**HOW TO COMPLETE THIS TASK:** Quote the entries below from the line with "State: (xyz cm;" through the line with "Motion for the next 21", both ends included, and only those lines.

DATA PROVIDED Start Marker

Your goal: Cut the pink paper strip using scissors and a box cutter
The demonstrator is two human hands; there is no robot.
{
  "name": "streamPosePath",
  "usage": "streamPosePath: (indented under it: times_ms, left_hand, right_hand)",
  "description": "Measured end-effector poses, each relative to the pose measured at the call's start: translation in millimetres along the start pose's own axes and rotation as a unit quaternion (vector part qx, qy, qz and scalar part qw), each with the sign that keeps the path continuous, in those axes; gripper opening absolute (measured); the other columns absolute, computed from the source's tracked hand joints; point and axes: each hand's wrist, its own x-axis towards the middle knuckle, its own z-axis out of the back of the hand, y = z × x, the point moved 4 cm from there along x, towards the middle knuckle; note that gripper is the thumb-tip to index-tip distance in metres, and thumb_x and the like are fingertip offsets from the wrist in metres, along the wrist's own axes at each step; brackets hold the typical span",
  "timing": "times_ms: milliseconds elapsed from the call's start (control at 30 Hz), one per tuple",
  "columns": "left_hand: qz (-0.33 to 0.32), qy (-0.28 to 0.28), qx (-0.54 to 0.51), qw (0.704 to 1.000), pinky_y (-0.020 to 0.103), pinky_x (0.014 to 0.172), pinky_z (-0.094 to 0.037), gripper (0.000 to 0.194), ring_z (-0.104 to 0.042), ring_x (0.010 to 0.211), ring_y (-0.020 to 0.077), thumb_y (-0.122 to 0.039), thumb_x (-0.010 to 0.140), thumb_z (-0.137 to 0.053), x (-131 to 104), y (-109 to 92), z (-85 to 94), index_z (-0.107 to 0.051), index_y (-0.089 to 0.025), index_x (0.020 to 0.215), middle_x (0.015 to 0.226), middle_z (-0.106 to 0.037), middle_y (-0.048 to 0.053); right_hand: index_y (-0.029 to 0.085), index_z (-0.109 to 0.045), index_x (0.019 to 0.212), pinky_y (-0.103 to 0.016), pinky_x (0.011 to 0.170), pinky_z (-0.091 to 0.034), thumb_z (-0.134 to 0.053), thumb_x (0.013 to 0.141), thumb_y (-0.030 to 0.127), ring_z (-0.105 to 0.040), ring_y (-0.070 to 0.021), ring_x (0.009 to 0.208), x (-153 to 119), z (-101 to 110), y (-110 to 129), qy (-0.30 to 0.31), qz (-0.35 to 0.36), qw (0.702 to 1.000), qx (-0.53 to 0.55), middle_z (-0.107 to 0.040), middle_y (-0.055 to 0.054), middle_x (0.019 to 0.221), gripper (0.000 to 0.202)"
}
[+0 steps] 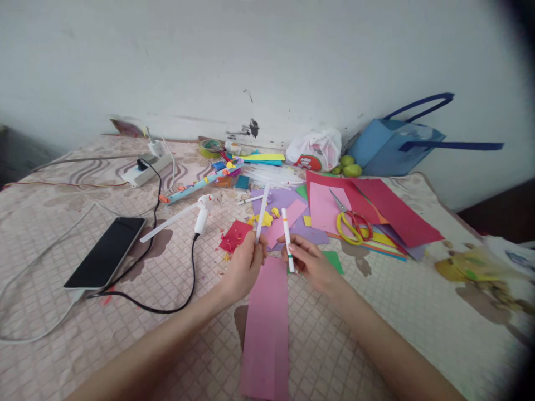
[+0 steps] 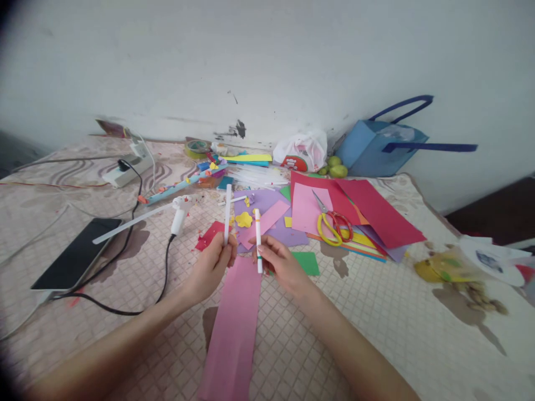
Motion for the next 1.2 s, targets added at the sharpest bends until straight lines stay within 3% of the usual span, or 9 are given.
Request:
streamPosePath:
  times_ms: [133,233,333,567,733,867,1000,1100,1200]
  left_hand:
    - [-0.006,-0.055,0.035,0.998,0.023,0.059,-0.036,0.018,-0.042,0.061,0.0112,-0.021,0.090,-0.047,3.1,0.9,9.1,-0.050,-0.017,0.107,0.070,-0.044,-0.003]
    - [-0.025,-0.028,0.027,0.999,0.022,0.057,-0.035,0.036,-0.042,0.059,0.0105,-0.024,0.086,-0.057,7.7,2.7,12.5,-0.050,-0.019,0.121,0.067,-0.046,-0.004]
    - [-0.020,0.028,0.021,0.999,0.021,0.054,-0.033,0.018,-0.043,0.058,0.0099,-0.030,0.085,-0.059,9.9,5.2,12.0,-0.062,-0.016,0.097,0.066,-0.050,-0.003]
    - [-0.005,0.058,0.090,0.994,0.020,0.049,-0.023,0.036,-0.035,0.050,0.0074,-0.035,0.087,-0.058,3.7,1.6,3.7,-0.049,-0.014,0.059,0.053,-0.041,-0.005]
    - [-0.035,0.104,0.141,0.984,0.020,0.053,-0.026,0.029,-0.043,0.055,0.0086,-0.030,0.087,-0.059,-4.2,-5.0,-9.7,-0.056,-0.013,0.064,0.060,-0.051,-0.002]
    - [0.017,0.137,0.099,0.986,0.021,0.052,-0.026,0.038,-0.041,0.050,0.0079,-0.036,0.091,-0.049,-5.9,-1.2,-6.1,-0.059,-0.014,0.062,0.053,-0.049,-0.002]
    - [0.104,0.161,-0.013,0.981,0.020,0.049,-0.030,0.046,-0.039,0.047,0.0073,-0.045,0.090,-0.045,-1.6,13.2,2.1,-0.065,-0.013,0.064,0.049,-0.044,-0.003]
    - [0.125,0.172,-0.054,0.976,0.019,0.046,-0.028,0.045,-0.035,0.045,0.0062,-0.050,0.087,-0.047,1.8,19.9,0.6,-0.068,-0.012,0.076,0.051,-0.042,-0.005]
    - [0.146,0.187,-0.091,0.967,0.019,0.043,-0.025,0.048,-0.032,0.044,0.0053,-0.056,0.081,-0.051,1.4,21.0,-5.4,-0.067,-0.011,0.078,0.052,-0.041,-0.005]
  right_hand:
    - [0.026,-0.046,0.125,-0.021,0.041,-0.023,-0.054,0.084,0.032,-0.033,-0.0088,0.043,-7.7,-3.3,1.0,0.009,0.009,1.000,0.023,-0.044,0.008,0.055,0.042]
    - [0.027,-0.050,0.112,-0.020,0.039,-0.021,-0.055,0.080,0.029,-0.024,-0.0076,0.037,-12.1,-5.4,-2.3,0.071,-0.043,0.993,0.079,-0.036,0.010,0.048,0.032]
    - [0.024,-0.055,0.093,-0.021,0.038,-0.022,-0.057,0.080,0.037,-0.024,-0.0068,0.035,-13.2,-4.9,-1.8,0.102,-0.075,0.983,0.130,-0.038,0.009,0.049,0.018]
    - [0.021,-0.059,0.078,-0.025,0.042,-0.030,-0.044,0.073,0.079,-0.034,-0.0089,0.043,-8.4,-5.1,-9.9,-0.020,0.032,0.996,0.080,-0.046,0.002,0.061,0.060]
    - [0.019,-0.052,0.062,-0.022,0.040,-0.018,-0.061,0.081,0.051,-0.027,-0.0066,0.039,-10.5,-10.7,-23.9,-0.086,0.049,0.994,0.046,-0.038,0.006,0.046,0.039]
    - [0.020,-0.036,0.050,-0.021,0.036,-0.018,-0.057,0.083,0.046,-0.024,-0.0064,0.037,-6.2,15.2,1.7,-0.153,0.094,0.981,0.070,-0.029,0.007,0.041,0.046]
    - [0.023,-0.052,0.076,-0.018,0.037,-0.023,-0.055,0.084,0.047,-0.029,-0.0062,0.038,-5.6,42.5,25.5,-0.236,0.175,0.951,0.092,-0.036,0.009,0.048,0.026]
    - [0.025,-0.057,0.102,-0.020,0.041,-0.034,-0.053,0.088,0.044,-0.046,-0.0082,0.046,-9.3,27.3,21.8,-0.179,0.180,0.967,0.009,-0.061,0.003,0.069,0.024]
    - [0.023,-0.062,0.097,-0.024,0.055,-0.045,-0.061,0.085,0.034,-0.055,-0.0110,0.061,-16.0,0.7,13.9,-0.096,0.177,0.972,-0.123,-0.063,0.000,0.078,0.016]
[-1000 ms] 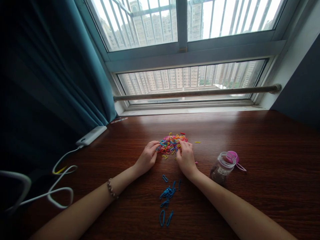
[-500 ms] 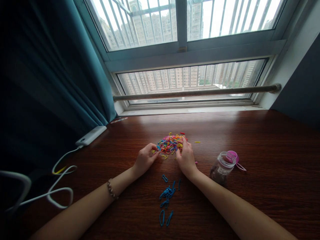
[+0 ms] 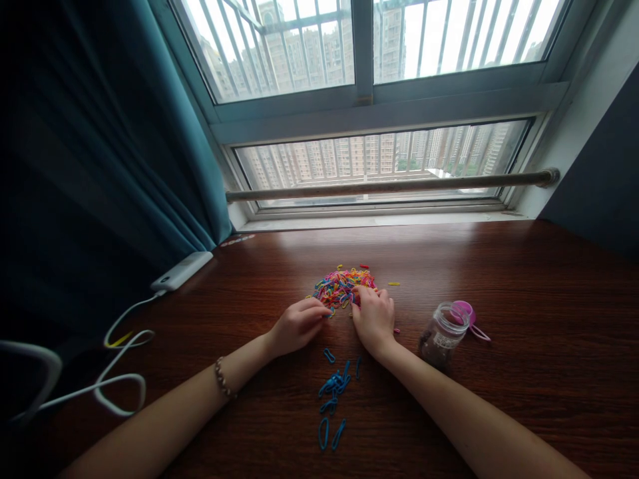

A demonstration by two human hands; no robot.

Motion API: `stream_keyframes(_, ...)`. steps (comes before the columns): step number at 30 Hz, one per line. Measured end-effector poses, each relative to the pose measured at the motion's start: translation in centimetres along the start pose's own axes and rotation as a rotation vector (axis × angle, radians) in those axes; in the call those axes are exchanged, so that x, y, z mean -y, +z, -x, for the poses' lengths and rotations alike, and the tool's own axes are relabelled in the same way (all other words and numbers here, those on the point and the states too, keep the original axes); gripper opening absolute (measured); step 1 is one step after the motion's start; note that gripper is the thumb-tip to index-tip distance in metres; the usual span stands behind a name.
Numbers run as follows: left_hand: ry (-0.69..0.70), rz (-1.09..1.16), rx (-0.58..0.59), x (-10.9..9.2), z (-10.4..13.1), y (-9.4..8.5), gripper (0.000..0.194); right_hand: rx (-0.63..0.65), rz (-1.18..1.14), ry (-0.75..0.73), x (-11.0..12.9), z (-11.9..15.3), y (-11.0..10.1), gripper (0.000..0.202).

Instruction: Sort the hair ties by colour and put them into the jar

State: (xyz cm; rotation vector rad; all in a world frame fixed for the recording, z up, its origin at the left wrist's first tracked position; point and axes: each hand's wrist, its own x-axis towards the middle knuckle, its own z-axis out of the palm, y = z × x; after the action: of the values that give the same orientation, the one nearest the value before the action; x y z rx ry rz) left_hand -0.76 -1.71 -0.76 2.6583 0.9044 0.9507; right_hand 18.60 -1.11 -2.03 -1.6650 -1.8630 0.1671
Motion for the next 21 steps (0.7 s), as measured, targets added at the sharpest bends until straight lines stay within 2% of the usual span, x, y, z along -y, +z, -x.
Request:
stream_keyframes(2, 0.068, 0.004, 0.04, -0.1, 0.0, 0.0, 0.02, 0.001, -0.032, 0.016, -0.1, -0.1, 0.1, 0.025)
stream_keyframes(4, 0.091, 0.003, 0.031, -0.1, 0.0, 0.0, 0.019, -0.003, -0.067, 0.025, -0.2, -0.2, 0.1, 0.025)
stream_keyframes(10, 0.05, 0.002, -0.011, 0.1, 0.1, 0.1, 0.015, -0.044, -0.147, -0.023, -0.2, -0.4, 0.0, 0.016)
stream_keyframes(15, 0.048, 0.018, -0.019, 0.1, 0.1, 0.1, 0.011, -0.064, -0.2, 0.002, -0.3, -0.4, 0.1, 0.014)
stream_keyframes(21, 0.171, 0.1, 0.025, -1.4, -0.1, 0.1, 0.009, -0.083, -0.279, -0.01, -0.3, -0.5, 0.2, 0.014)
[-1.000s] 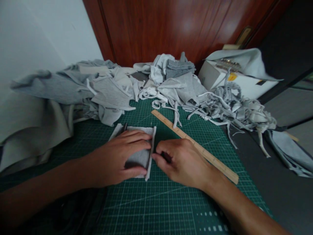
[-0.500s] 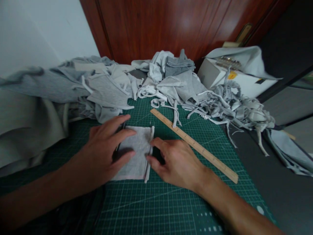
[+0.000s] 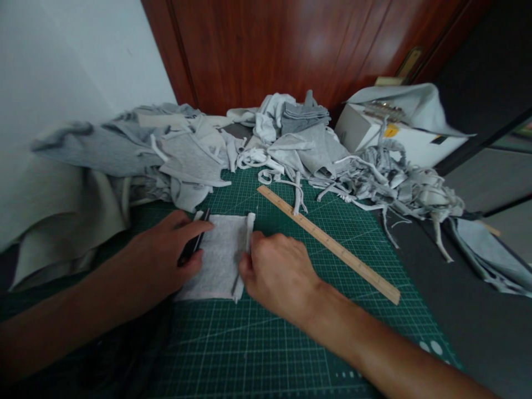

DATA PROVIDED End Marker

**YOUR SOLUTION:**
State: (xyz cm; rotation vector rad; all in a world frame fixed for the recording, z up, its origin at the left wrist's first tracked position; point and axes: each hand's wrist, its own x-axis towards the middle knuckle, its own z-axis out of the palm, y = z × x; after the action: of the values that give the same orientation, the one nearest the value before the action; x y z rx ry rz) left_hand -0.76 -1.71 -0.76 2.6583 0.9044 0.9507; right_hand 18.60 -1.11 -2.03 -1.6650 -1.8630 0.1671
Motion for the next 21 steps (0.7 s), as measured, targets added at the sharpest bends until straight lines stay within 2% of the usual span, x, y, z along -y, +z, -x.

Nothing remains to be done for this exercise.